Fig. 1Catalytically active palladium can be incorporated in a MOF structure by: (a) nanoparticle encapsulation; and using (b) functionalizable ligands; (c) palladium nodes and (d) palladium metalloligands (this work). Color scheme: orange balls = any SBU, yellow ball = Pd.

These MOFs feature accessible Pd(ii) sites, but the stability of the framework is compromised during the catalysis, as changes in the coordination sphere of the Pd centres cause rupture of the framework. A facile solution is the incorporation of the Pd centres as part of the ligands, i.e. using a metalloligand to connect the metal nodes, thus resulting in a framework with two different secondary building blocks (Fig. 1d). This was shown to be successful by Trikalitis and co-workers, who combined a Pd metalloligand with an indium trimer producing a 3D MOF, although with limited stability in solvents.²⁸ With this approach, a more uniform distribution of the Pd centres along the material is thus achieved with no blockage of the pores. This could also reduce the instability of the framework caused by the change in the coordination sphere during catalytic cycles. However, this has rarely been achieved through the conventional synthetic methodologies,^28,29 due to the tendency of Pd(ii) to be reduced under these conditions, except for metalloligands where the Pd(ii) centres are very inert, and thus, not useful in catalysis.

In this work, we use a solvent-assisted reaction to prepare a robust heterometallic MOF constructed by triangular [Fe₃(μ₃O)(COO)₆]⁺ secondary building units linked by square-planar Pd(ii) centres. Structure solution through single crystal X-ray diffraction reveals a cubic system isoreticular to the well-known MIL-127, with pores of 2509 ų which are available as confirmed by N₂, CO₂ and CH₄ sorption studies, with a BET area of 710 m² g⁻¹. The stability studies of this MOF reveal excellent results across wide ranges of pH, temperatures, and solvents which allow its implementation in catalysis.
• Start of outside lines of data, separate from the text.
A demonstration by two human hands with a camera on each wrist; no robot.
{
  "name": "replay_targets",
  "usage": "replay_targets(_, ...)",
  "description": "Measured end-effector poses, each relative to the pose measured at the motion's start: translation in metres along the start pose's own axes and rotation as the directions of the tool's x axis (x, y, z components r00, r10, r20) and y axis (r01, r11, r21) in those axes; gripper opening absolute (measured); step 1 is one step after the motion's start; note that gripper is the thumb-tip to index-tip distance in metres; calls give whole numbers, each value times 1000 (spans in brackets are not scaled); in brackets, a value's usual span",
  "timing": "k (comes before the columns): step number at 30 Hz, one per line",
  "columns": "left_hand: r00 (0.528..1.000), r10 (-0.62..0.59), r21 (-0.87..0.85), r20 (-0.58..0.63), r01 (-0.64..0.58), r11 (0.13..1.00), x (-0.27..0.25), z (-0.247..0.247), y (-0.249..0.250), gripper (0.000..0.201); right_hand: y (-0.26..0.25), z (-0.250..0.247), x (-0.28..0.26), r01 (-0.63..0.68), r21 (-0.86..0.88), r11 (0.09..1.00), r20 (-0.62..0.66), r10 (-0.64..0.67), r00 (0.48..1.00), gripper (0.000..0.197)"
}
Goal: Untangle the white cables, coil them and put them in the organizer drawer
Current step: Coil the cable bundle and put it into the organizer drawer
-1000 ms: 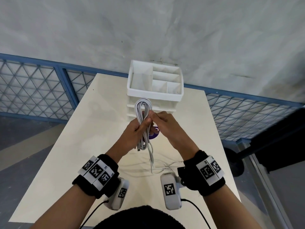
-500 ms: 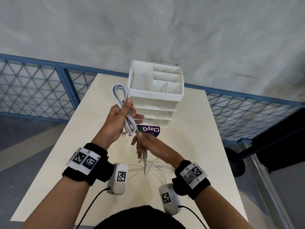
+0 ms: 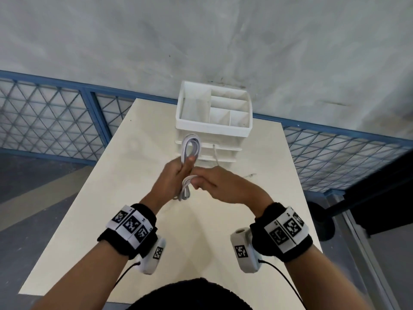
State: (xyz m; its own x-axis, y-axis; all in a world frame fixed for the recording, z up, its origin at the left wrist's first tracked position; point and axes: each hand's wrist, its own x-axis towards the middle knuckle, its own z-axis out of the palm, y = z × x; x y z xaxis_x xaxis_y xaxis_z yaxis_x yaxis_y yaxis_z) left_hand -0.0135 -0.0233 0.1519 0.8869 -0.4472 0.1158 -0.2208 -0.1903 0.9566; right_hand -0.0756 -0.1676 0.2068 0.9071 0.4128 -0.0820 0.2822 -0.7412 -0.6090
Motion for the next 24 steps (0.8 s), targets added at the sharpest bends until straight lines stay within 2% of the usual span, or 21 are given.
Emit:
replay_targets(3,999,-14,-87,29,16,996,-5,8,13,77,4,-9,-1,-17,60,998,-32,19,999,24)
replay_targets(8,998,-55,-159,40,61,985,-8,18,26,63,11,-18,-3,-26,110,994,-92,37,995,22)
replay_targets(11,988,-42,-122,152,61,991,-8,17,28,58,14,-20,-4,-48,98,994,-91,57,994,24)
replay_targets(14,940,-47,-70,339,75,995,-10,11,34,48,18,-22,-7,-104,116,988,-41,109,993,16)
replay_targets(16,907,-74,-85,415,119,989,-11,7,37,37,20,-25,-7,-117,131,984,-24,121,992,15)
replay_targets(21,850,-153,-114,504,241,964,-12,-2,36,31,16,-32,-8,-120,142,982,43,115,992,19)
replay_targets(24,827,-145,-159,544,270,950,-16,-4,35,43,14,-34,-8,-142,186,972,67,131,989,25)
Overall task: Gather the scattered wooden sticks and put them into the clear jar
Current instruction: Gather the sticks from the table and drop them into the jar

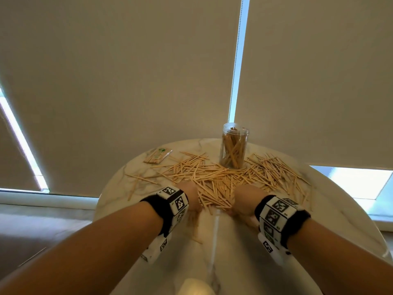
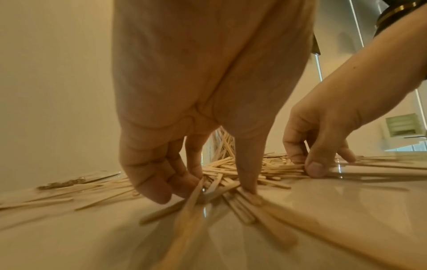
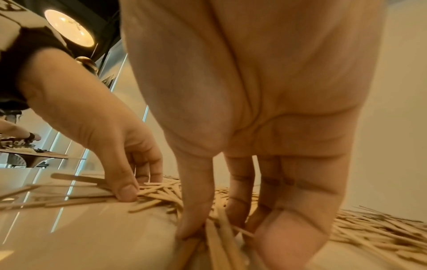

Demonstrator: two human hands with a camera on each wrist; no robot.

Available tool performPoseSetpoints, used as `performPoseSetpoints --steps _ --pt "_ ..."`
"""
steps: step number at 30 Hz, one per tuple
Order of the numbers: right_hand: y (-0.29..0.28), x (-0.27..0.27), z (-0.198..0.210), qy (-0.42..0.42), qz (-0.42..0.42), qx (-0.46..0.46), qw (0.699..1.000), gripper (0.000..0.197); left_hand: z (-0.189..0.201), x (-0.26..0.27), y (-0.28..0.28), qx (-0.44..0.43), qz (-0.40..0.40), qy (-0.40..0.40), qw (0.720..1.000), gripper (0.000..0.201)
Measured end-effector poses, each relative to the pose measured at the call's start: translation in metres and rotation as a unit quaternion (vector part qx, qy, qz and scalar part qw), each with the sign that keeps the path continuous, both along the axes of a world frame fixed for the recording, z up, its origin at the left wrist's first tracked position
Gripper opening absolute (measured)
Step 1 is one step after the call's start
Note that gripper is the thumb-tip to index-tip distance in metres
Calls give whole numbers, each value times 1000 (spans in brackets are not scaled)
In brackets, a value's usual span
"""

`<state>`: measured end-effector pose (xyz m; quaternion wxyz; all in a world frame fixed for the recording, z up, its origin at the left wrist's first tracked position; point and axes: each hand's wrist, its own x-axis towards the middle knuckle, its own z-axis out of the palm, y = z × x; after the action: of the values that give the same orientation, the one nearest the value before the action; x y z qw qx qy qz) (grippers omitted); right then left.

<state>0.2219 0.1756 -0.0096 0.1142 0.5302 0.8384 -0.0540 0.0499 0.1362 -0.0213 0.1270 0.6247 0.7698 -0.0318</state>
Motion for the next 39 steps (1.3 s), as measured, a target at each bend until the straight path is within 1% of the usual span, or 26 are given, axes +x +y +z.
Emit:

Finally, studies on the catalytic activity of this heterometallic MOF towards the Suzuki–Miyaura allylation of different boronic acid pinacol esters show that this MOF is an efficient catalyst for C(sp³)–C(sp³) and C(sp²)–C(sp³) couplings.

Results and discussion

In order to demonstrate a better control on the formation of a heterometallic MOF, a mixture of the commercial cluster [Fe₃O(CH₃COO)₆]ClO₄ was reacted with the preformed palladium metalloligand PdCl₂(H₂PDC)₂ (H₄L, where H₂PDC = pyridine-3,5 dicarboxylic acid). In contrast to the common approach in the preparation of MOFs, this reaction was performed in the absence of a large amount of solvent, as we have previously used for the synthesis of the elusive Fe(ii) analogue of ZIF-8,³⁰ but in the presence of only a small amount of acetic acid (20 microliters for 0.04 mmol of palladium metalloligand). The mixture was sealed under vacuum in an ampoule and heated at 170 °C for 48 h, resulting in the formation of red cubic crystals of formula [Fe₃O(L)_1.5(H₂O)₂(OH)]·solvent (denoted as MUV-22), very small but of suitable quality for structure determination via single-crystal X-ray diffraction (Fig. 2 and Section S2 in the ESI†). The use of a small amount of acetic acid, analogous to the solvent-assisted mechanochemical approach,³¹ is essential for the exclusive formation of MUV-22, which is the iron analogue of the reported [In₃O(L)_1.5(H₂O)₂Cl]·n(solv).²⁸

Fig. 2Scheme of the chemical reaction between the metalloligand PdCl₂(H₂PDC)₂ and [Fe₃(μ₃O)(CH₃COO)₆]⁺ to produce MUV-22 (colour scheme: orange = Fe, black = C, blue = N, red = O, dark teal = Pd, green = Cl; hydrogen atoms have been omitted for clarity). Details of the cuboidal cage are shown inside the discontinuous square. The large yellow spheres represent the cavity size, and pink and blue the channels.

A larger amount of acetic acid yields a mixture of phases, with the formation of a polymorph of MUV-22.³² Very recently, Horike et al. have reported that solvent-free reactions with carboxylates require the formation of co-crystals,³³ although we show here an alternative route through the use of a minor amount of solvent. Importantly, this methodology yields a highly crystalline material which is phase pure, as confirmed by PXRD (Fig. S3†). The bulk material was exhaustively washed with a large amount of EtOH, immersed in the solvent overnight in order to remove any unreacted starting material and the acetic acid, and finally, heated at 120 °C under vacuum overnight. The infrared (IR) spectra of the powder confirmed the absence of any unreacted starting material (Fig. S4 and S5†).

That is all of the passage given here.